### Aim of the exercise
Locate the line containing "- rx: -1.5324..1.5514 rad" in the material below. Copy that line and all following lines through the end exactly, omitting any pictures.

### Data shown
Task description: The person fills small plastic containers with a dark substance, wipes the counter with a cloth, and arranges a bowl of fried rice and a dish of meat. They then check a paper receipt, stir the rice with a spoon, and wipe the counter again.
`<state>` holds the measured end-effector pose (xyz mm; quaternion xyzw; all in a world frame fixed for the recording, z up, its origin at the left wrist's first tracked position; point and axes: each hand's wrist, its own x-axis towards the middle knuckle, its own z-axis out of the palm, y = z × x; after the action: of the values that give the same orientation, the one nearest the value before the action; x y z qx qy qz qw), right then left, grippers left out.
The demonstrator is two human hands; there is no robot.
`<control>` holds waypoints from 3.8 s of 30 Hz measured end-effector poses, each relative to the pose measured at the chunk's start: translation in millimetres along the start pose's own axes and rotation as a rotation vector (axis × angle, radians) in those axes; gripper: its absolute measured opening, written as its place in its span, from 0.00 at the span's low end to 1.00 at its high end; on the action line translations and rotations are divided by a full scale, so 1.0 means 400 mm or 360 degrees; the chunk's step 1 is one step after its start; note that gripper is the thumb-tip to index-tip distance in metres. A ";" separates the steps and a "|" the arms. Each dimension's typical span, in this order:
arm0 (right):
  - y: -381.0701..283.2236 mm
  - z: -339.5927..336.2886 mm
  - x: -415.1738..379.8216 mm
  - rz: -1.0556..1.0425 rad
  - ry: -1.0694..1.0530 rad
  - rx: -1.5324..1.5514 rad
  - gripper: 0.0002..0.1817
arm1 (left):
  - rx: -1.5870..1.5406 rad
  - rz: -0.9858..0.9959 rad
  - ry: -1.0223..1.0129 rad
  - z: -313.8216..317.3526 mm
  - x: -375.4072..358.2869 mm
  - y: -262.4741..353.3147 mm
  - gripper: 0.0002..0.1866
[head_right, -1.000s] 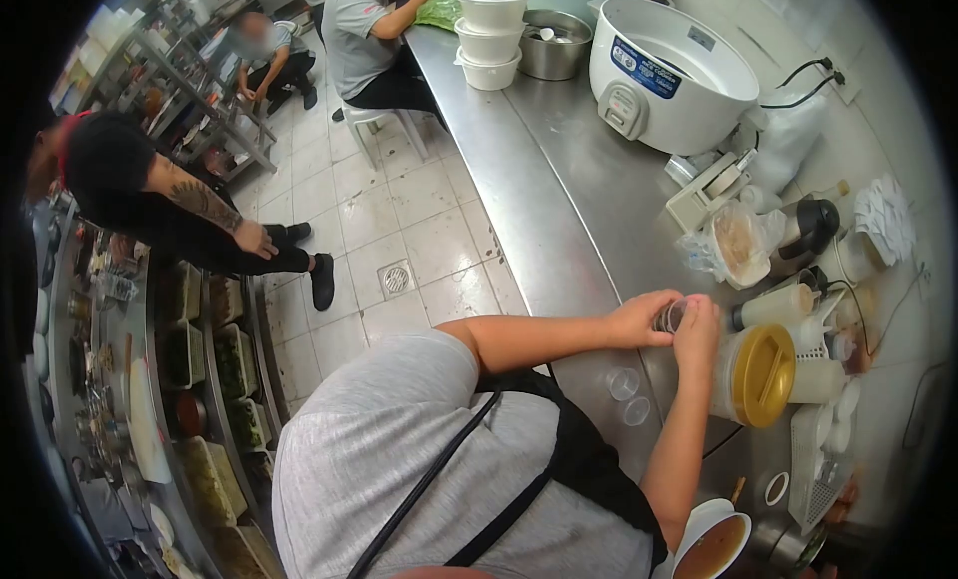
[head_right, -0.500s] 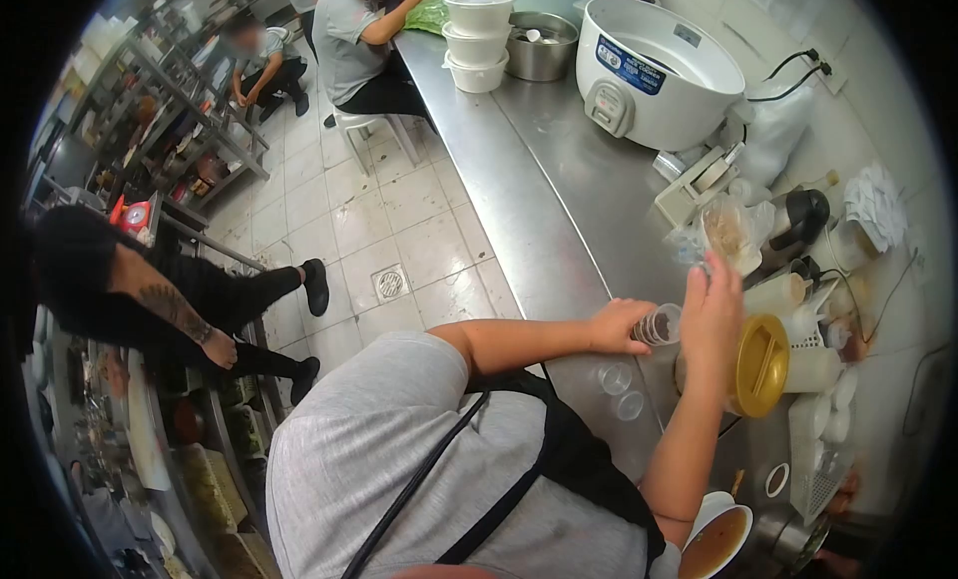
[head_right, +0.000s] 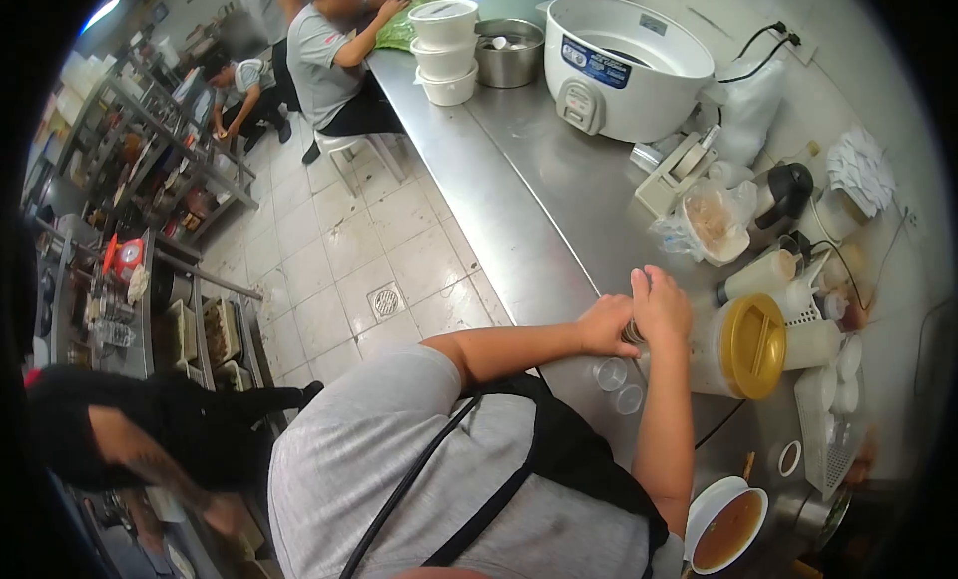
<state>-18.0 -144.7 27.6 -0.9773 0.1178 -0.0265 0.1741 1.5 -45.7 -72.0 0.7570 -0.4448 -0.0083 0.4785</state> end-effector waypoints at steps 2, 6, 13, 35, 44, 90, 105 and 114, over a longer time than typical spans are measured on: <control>-0.007 -0.011 -0.004 0.0048 0.0041 0.0151 0.23 | 0.0030 -0.0030 -0.0024 0.001 0.000 -0.002 0.31; 0.015 0.004 -0.013 -0.0113 0.0420 0.0839 0.21 | -0.0020 -0.0031 -0.0052 -0.007 0.002 0.011 0.32; 0.012 -0.017 -0.079 -0.0148 0.0691 0.0691 0.23 | 0.0019 -0.0039 -0.0092 -0.008 0.001 0.011 0.33; 0.089 0.048 -0.229 -0.0236 -0.0005 0.0898 0.33 | -0.0253 0.0394 -0.0080 -0.063 -0.035 0.063 0.33; 0.006 -0.126 -0.393 0.0199 0.0196 0.1079 0.33 | -0.0457 0.0022 -0.0664 -0.124 -0.022 0.321 0.19; 0.991 -0.068 -1.473 0.2938 0.2345 0.0207 0.35 | 0.0434 -0.0425 -0.0020 -0.105 -0.018 -0.129 0.22; 1.071 -0.105 -1.524 0.3508 0.3084 0.0619 0.29 | 0.0899 -0.0177 -0.0089 -0.101 -0.024 -0.104 0.19; 1.045 -0.098 -1.534 0.3333 0.3017 0.0397 0.27 | 0.0936 -0.0160 -0.0103 -0.106 -0.031 -0.100 0.19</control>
<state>-709.9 -391.7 -87.1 -0.0303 0.8440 -0.5329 0.0530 39.3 -1.1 -83.6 0.8836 -0.4051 0.0731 0.2232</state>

### Task solution
  - rx: -1.5324..1.5514 rad
  - gripper: 0.0002..0.1817
arm1 (left):
  - rx: -1.5870..1.5406 rad
  - rz: -0.9858..0.9959 rad
  - ry: -1.0223..1.0129 rad
  - z: -313.8216..317.3526 mm
  - x: -375.4072..358.2869 mm
  - y: -262.4741..353.3147 mm
  - gripper: 0.0002..0.1866
[head_right, -1.000s] 
[head_right, -0.500s] 
[head_right, +0.000s] 
<state>-18.0 -144.7 27.6 -0.9773 0.1178 -0.0265 0.1741 1.5 -45.7 -72.0 0.7570 -0.4448 -0.0083 0.4785</state> end-effector waypoints at steps 2, 6, 13, 35, 44, 90, 105 and 114, over a longer time than typical spans are measured on: <control>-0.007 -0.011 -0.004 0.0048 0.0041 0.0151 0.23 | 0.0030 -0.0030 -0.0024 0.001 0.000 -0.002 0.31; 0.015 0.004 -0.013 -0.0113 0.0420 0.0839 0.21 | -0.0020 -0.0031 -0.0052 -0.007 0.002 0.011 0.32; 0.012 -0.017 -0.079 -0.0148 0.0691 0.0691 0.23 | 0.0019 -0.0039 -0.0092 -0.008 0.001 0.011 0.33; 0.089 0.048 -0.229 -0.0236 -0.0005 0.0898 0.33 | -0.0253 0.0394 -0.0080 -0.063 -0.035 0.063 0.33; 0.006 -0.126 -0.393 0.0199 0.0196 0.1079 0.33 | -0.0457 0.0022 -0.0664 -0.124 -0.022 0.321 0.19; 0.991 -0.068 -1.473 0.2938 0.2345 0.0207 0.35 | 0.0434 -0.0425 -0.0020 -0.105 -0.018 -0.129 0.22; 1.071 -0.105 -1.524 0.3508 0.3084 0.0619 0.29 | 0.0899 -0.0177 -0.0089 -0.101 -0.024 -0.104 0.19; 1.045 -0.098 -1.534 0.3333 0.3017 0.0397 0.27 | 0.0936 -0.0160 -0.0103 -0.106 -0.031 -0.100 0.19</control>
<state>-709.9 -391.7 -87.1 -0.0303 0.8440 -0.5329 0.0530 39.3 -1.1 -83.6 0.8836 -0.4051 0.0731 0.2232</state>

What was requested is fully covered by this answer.